Task to carry out. The answer must consist of each line of the records below that contains the string "strip".

Collection entries.
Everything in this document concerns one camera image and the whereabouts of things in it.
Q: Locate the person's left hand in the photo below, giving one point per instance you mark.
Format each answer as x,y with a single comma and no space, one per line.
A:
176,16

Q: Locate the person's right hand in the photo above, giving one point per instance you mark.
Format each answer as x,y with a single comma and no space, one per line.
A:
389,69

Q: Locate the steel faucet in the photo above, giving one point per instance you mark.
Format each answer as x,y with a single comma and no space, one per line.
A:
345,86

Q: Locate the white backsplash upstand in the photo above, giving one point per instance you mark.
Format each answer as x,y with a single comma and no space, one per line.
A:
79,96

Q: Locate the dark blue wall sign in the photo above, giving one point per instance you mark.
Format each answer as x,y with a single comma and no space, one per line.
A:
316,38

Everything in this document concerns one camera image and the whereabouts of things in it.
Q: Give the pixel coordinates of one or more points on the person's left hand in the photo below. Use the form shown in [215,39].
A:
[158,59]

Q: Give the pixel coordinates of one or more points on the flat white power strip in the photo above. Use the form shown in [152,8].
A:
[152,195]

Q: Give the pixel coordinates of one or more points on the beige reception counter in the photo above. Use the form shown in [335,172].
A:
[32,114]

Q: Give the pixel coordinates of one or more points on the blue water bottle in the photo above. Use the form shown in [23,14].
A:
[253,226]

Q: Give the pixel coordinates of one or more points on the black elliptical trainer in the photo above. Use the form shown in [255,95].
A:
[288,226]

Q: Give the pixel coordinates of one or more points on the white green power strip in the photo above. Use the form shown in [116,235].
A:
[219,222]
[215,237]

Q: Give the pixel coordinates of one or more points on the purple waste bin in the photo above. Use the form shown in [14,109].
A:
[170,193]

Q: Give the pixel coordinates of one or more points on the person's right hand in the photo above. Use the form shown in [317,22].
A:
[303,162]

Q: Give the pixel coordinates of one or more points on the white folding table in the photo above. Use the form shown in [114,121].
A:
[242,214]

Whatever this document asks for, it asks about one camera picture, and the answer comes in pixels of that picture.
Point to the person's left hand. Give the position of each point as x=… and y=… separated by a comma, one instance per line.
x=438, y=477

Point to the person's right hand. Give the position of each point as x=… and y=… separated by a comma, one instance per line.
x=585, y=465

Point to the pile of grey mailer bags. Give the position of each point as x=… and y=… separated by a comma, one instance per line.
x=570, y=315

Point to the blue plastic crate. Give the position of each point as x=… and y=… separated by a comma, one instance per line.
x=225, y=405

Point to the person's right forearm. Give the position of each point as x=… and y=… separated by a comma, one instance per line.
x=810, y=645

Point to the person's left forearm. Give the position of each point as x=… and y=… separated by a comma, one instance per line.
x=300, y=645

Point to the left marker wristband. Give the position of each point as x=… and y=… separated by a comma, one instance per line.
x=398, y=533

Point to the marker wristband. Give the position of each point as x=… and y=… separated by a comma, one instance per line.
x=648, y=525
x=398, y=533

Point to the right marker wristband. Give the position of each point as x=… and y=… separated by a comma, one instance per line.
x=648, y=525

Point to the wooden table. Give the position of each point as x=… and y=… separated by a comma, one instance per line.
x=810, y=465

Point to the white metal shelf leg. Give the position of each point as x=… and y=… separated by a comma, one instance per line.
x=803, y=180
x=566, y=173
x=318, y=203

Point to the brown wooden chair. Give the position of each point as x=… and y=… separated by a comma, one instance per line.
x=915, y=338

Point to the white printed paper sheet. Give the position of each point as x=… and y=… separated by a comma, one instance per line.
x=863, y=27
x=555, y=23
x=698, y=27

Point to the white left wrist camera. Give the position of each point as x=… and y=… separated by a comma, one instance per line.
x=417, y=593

Exercise solution.
Q: Give the pixel coordinates of one or more points on the flat white power strip in the photo above. Use the form shown in [152,8].
Q: Give the pixel coordinates of one or more points on the white green power strip in the photo above. Use the form shown in [116,235].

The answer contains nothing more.